Amy had to admit there was some truth in what I was saying. I asked her if she or anyone she knew was curious about what outsourcing was doing to our middle class, the last bastion of moral values - about the young and rich Indians who were profiting the most from the BPO boom. She said that she had never thought about it.

"Guess what, those are real people just like Jassi Siddhu, and what's more they're smart enough to take away most jobs and there are a whole lot of them out there. Even thought its not half as fun as the Indian rope trick, hatha yogis and modern day satis, I think the west should be interested in what they are thinking and doing - it may impact them" I said.
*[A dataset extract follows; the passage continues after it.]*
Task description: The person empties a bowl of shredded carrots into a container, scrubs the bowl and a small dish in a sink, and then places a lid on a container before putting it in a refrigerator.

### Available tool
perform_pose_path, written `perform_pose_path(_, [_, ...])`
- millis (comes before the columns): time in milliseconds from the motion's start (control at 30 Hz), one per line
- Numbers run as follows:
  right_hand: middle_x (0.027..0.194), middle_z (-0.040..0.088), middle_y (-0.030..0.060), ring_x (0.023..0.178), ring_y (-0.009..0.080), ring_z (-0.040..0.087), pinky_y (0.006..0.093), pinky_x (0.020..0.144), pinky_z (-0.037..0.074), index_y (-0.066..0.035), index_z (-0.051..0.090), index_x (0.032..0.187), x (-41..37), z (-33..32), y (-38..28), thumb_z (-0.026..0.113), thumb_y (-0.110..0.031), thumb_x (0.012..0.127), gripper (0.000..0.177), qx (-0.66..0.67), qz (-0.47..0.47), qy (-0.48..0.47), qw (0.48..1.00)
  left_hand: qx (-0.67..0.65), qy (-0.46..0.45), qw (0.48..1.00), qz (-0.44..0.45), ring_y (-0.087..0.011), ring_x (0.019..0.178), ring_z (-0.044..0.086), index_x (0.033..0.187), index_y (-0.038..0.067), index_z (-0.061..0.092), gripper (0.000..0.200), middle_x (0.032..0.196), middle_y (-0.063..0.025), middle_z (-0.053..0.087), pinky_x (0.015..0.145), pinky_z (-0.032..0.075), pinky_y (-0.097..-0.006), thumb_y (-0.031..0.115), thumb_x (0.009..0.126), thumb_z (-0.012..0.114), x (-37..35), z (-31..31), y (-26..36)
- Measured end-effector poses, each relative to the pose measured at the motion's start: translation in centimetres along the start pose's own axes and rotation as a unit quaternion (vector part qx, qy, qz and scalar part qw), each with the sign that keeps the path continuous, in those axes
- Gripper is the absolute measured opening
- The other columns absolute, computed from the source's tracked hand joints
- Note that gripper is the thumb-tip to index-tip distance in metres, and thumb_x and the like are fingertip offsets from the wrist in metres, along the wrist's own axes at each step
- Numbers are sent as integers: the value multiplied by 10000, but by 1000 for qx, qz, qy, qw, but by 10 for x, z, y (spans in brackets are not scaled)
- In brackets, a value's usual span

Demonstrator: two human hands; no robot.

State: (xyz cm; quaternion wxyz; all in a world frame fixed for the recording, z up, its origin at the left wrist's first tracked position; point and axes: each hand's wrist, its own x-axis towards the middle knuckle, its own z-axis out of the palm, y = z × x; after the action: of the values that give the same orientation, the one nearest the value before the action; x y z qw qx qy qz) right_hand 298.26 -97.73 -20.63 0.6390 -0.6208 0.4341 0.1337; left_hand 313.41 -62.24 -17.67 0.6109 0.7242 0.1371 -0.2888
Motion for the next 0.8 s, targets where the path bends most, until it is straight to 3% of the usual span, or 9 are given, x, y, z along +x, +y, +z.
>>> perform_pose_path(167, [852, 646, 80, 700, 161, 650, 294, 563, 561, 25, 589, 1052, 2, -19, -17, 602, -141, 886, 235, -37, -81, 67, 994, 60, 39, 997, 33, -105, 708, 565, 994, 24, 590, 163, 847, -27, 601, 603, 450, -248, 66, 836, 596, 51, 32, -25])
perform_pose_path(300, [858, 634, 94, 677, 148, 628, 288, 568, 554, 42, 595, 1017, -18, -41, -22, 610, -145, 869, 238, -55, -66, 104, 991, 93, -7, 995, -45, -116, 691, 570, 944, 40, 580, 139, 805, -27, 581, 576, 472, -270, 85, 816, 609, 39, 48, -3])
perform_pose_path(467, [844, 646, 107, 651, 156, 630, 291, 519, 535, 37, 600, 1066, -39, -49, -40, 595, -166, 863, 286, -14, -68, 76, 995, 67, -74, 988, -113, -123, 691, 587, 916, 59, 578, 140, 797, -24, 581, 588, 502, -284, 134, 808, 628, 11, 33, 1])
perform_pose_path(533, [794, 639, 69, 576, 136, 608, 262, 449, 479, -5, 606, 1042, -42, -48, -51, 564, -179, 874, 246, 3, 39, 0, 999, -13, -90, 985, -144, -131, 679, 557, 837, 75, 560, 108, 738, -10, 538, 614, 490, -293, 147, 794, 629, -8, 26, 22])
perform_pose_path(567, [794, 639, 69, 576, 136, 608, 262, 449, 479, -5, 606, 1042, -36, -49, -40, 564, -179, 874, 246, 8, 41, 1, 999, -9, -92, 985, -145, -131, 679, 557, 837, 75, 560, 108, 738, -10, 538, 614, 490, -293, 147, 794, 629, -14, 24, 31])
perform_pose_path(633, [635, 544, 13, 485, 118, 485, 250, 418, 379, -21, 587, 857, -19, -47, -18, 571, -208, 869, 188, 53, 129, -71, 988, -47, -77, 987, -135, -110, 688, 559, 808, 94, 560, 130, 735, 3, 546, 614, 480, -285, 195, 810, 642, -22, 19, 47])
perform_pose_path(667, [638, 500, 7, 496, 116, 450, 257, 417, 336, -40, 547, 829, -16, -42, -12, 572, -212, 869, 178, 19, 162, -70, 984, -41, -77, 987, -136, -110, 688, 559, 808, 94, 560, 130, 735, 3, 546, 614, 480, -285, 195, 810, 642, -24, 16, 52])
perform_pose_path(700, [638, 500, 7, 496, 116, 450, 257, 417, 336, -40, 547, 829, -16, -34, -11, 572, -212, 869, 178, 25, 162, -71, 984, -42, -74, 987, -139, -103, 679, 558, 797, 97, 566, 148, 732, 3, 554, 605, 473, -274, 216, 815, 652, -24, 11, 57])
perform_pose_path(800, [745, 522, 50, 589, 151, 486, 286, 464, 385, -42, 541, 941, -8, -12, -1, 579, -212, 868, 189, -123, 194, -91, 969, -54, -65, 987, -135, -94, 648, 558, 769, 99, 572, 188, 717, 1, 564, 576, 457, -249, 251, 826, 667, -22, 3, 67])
I told her about the Tania Banerjee murder making special note of the fact that an Indian woman was murdered in this case too and by an Indian man. That was the end of any similarities between Jassi and Tania. India is not a monolithic entity with all parts moving at uniform velocity through space and time. A Romeo-and-Juiliet-esque murder takes place at the same time as when a woman works for an escort service for fun. Whereas Jassi marries and dies for love, Tania is only interested in sex and spurns a man who wants to marry her saying "What you earn in a month at office, I earn in a single evening. I am not interested in marrying you". The first step to analyzing India is to accept such glaring contradictions.

Tania is about India just like Jassi is except that NBC spin doctors don't think its worth their while to comment on a story that so starkly contradicts popular myths and notions held about the country and particularly about its women. My little schpiel left Amy quite speechless.